* _Exercise brief_
The full listing should be reproduced exactly as it appears.

BEGIN Data

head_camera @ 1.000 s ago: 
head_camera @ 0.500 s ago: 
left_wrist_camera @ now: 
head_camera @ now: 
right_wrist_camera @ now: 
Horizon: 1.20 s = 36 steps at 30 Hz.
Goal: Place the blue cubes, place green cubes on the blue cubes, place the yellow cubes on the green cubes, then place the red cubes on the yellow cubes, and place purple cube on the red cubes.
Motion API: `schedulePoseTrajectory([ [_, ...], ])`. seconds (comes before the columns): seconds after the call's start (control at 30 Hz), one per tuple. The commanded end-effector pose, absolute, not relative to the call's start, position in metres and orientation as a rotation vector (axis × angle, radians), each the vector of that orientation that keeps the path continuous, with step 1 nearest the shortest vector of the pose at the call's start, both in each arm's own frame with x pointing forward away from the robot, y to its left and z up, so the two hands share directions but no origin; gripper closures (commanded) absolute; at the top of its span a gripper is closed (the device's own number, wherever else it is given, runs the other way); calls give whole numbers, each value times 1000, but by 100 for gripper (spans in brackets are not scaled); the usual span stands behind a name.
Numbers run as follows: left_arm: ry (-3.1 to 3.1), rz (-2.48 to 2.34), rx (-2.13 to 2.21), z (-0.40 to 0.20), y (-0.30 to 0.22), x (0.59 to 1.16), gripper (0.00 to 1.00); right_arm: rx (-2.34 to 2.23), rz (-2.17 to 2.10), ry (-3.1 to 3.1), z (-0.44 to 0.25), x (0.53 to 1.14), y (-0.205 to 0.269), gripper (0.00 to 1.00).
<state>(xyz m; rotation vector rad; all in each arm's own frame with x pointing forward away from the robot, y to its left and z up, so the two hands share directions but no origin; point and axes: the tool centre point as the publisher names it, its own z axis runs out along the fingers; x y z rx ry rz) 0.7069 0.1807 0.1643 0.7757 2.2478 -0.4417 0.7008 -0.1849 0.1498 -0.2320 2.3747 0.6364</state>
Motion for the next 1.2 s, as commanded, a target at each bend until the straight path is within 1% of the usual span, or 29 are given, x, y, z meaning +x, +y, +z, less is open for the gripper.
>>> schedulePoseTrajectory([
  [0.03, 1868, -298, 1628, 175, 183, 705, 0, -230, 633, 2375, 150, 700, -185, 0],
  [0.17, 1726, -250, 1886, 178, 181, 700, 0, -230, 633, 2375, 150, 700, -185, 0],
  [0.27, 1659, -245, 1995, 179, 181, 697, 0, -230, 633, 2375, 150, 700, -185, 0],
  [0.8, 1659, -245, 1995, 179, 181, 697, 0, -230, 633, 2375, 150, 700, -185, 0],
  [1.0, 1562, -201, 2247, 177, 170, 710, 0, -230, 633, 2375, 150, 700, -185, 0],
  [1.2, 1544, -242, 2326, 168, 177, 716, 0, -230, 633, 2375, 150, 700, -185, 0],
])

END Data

* _Exercise output_
head_camera @ 1.000 s ago: 
head_camera @ 0.500 s ago: 
left_wrist_camera @ now: 
head_camera @ now: 
right_wrist_camera @ now: 
Horizon: 1.20 s = 36 steps at 30 Hz.
Goal: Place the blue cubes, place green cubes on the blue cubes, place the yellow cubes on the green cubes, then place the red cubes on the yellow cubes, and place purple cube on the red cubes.
Motion API: `schedulePoseTrajectory([ [_, ...], ])`. seconds (comes before the columns): seconds after the call's start (control at 30 Hz), one per tuple. The commanded end-effector pose, absolute, not relative to the call's start, position in metres and orientation as a rotation vector (axis × angle, radians), each the vector of that orientation that keeps the path continuous, with step 1 nearest the shortest vector of the pose at the call's start, both in each arm's own frame with x pointing forward away from the robot, y to its left and z up, so the two hands share directions but no origin; gripper closures (commanded) absolute; at the top of its span a gripper is closed (the device's own number, wherever else it is given, runs the other way); calls give whole numbers, each value times 1000, but by 100 for gripper (spans in brackets are not scaled); the usual span stands behind a name.
Numbers run as follows: left_arm: ry (-3.1 to 3.1), rz (-2.48 to 2.34), rx (-2.13 to 2.21), z (-0.40 to 0.20), y (-0.30 to 0.22), x (0.59 to 1.16), gripper (0.00 to 1.00); right_arm: rx (-2.34 to 2.23), rz (-2.17 to 2.10), ry (-3.1 to 3.1), z (-0.44 to 0.25), x (0.53 to 1.14), y (-0.205 to 0.269), gripper (0.00 to 1.00).
<state>(xyz m; rotation vector rad; all in each arm's own frame with x pointing forward away from the robot, y to its left and z up, so the two hands share directions but no origin; point and axes: the tool centre point as the publisher names it, its own z axis runs out along the fingers; x y z rx ry rz) 0.7069 0.1807 0.1643 0.7757 2.2478 -0.4417 0.7008 -0.1849 0.1498 -0.2320 2.3747 0.6364</state>
Motion for the next 1.2 s, as commanded, a target at each bend until the straight path is within 1% of the usual span, or 29 are given, x, y, z meaning +x, +y, +z, less is open for the gripper.
>>> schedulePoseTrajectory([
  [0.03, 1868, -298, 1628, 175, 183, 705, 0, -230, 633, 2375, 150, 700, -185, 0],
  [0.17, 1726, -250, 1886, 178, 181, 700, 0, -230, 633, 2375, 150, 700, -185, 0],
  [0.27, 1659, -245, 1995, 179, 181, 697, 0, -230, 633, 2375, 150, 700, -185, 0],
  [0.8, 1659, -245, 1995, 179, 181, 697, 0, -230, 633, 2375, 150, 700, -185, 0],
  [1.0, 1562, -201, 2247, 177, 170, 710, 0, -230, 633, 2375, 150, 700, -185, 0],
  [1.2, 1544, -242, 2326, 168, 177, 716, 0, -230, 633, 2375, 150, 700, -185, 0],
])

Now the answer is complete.